Protagonisti della vicenda ancora famiglie Rom che si fronteggiano e rivaleggiano fino ad arrivare ad azioni che fatte in pieno centro in una città come Pescara sono un campanello d’allarme.

Ieri sera intorno alle 19  è stata effettuata in via Salara Vecchia una vera e propria missione da 5 o 6 persone che viaggiavano a bordo di due auto. L’obiettivo era colpire, o forse solo impaurire, un giovane nomade di 23 anni per ragioni che non si sono capite e che ora interessano molto i carabinieri di Pescara.

La gang si è incontrata con il giovane (che appartiene alla famiglia Spinelli ed è noto ai carabinieri) sotto casa sua, armata di coltelli e bastoni. La vittima dell'agguato deve aver capito in fretta che le cose si stavano mettendo male e così si sarebbe infilato di corsa in macchina tentando di fuggire via e di seminare chi voleva punirlo. La banda però ha fatto in tempo a rompere un vetro dell’auto e a lanciare dentro un fumogeno.

L'auto, una Fiat, ha viaggiato finchè ha potuto con difficoltà mentre il fumo si espandeva in fretta all’interno e ha cominciato a prendere fuoco e cosi' il 23enne ha percorso solo pochissimi metri e poi si e' rifugiato in un bar. Nel frattempo la banda si e' dileguata. L'episodio ha destato subito l'attenzione da parte dei nomadi di via Salara Vecchia, accorsi in strada per capire cosa stesse accadendo. Molti anche i curiosi ed i passanti che hanno assistito alla scena da film sconcertati.

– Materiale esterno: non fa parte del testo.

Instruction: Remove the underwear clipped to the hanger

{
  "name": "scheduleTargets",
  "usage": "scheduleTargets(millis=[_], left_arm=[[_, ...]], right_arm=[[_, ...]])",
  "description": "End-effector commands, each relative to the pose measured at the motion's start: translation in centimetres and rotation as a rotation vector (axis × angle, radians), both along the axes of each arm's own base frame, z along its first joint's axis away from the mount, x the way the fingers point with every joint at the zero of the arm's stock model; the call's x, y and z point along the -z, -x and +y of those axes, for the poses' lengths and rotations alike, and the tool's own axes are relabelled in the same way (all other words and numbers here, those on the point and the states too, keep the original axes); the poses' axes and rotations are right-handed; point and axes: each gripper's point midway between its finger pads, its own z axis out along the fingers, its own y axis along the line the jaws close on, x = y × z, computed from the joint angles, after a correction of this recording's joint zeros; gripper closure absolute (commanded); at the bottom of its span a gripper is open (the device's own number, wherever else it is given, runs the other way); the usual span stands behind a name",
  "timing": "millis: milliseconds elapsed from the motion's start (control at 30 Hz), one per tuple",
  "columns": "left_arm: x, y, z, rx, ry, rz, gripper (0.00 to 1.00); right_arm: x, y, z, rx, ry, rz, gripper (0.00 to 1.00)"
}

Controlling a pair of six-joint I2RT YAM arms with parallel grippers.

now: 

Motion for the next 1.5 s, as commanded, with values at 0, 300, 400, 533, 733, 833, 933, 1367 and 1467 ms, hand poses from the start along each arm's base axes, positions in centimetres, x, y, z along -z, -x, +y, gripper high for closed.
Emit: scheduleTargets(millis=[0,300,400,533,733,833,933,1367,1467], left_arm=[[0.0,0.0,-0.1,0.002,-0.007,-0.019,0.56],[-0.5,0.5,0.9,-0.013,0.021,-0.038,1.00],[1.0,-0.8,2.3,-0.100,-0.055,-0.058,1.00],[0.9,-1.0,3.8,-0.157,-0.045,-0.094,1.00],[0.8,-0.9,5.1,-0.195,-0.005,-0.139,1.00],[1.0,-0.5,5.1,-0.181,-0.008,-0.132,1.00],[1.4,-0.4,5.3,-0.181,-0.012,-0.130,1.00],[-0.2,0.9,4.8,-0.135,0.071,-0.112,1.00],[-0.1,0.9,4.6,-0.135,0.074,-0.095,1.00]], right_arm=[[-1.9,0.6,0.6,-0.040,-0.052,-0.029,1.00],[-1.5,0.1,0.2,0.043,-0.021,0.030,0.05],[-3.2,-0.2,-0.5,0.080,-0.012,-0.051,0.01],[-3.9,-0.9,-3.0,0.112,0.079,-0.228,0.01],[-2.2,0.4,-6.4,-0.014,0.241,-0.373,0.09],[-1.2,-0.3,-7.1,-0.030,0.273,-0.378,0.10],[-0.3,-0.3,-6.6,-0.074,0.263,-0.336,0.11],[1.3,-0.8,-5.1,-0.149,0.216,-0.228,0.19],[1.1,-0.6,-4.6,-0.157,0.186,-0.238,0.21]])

Nel frattempo sul posto sono arrivati i carabinieri, coordinati dal capitano Claudio Scarponi, che hanno avviato le ricerche delle due auto e cercato di capire come siano andate le cose e quali ragioni ci fossero alla base della spedizione. Il 23enne, che non e' rimasto ferito, si e' mostrato tutt'altro che collaborativo e non si sa ancora se ci sia stata o meno una discussione con i suoi interlocutori e se ci fosse un appuntamento fissato in precedenza.

I carabinieri hanno trovato sul posto coltelli e bastoni. La vicenda c’è da giurarci non è finita e gli inquirenti credono di avere già elementi utili per approfondire un paio di piste investigative.

02/12/2011 07:32

LA SASSAIOLA E LA DENUNCIA

 Dalle notizie che emergono via via che i carabinieri indagano si è appreso che la reazione dei familiari dell’aggredito sarebbe stata molto violenta. Sarebbero scesi in strada e avrebbero tentato di allontanare la banda di 7-8 persone con una sassaiola per fortuna senza conseguenze ma che ha coinvolto una ventina di persone.

 Dopo poche ore i militari avevano già individuato e condotto in caserma un pregiudicato pescarese legato all’ambiente della tifoseria. Sul luogo dell’aggressione, i militari hanno rinvenuto e sequestrato coltelli, mazze di legno ed un’asta di metallo.

Dalle informazioni raccolte nel corso delle successive indagini, sembra emergere che tra il fermato e l’aggredito erano in corso da tempo dissapori, verosimilmente per futili motivi. E’ al vaglio degli investigatori il fatto che anche nei giorni antecedenti vi siano state vivaci discussioni e minacce, divenute via via sempre più accese e gravi; l’assalto di via Salara vecchia potrebbe quindi essere stato solo il grave epilogo di una escalation di litigi avvenuti nei giorni precedenti.

Le indagini hanno per ora portato al deferimento in stata di libertà di un giovane pescarese ventitreenne, legato al mondo degli ultras, pregiudicato, per i reati di danneggiamento a seguito di incendio e violenza privata. Ulteriori accertamenti sono in corso.